By Chris Cullerot, Director of Technology and Innovation at iTech AG
In April, the Centers for Disease Control and Prevention (CDC) released its first-ever Public Health Data Strategy. The comprehensive plan provides practical guidance on data, technology, policy, and administrative actions that health agencies and organizations can use to exchange crucial information efficiently and securely across the public health industry.
Health professionals can enhance their abilities to identify and respond to health threats with this new plan, ultimately improving outcomes for all individuals. However, the success of these initiatives hinges on data being not only accessible and functional but secure.
Agencies throughout the government are prioritizing cybersecurity in response to urgent mandates, Executive Orders, and memos such as OMB’s Federal Zero Trust Strategy. Zero trust is one security approach that will be crucial to protecting the invaluable data that the CDC’s strategy will leverage to advance public health. A valuable framework agencies can follow is the Cybersecurity and Infrastructure Security Agency’s (CISA) Zero Trust Maturity Model, which outlines five pillars and three capabilities to support agencies at different places in the zero trust journey.
To effectively implement zero trust in support of the CDC’s data health plan, partner agencies will need to utilize existing zero trust models as a roadmap to enable response readiness and align with broader initiatives, in turn safeguarding our nation’s networks and health data transmitted across those networks.
Assessing Zero Trust Posture
The first step in the CISA Zero Trust Maturity Model is assessing and evaluating an agency’s current posture for strengths and weaknesses so IT leaders can make better-informed decisions on priorities and technology needs.
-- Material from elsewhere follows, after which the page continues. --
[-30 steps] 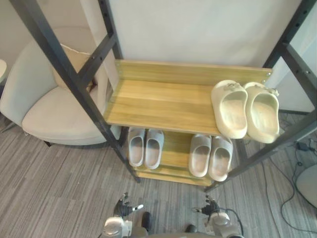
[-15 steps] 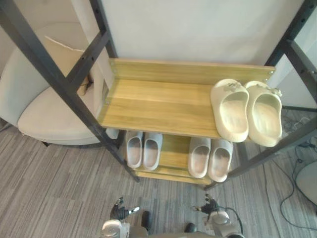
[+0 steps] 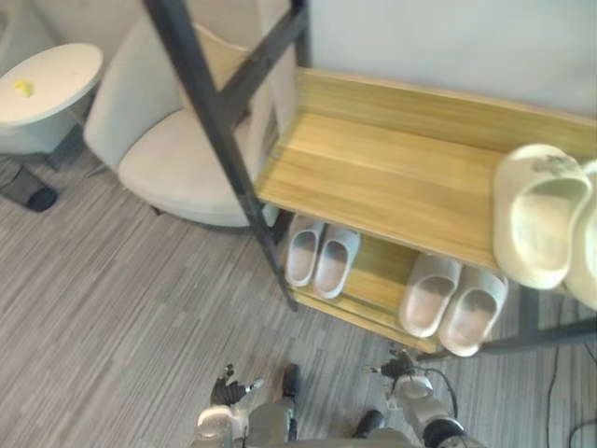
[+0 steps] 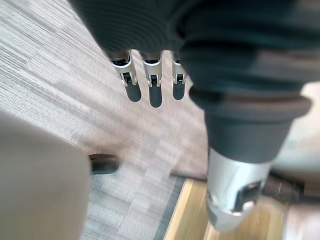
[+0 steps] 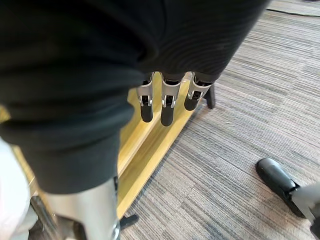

With a thorough understanding of the current security posture, health leaders can secure vital data exchanges of the nation’s health information. It’s important to reassess regularly to ensure that the agency is always up-to-date and can protect its data from potential threats.
With visibility into their unique starting points, agencies can use existing zero trust guidance for reference as they work to reach an “optimal” posture. The zero trust pillars of identity, devices, networks, applications, workloads, and data will help keep agencies accountable and informed of their cyberinfrastructure needs and next steps.
Automating Cyber Incident Response
The CDC’s plan stresses the importance of having better access to analytics and automated solutions while also keeping security protocols in mind. Zero trust will restrict access based on identities, so data is protected against false credentials, but always available to authorized users.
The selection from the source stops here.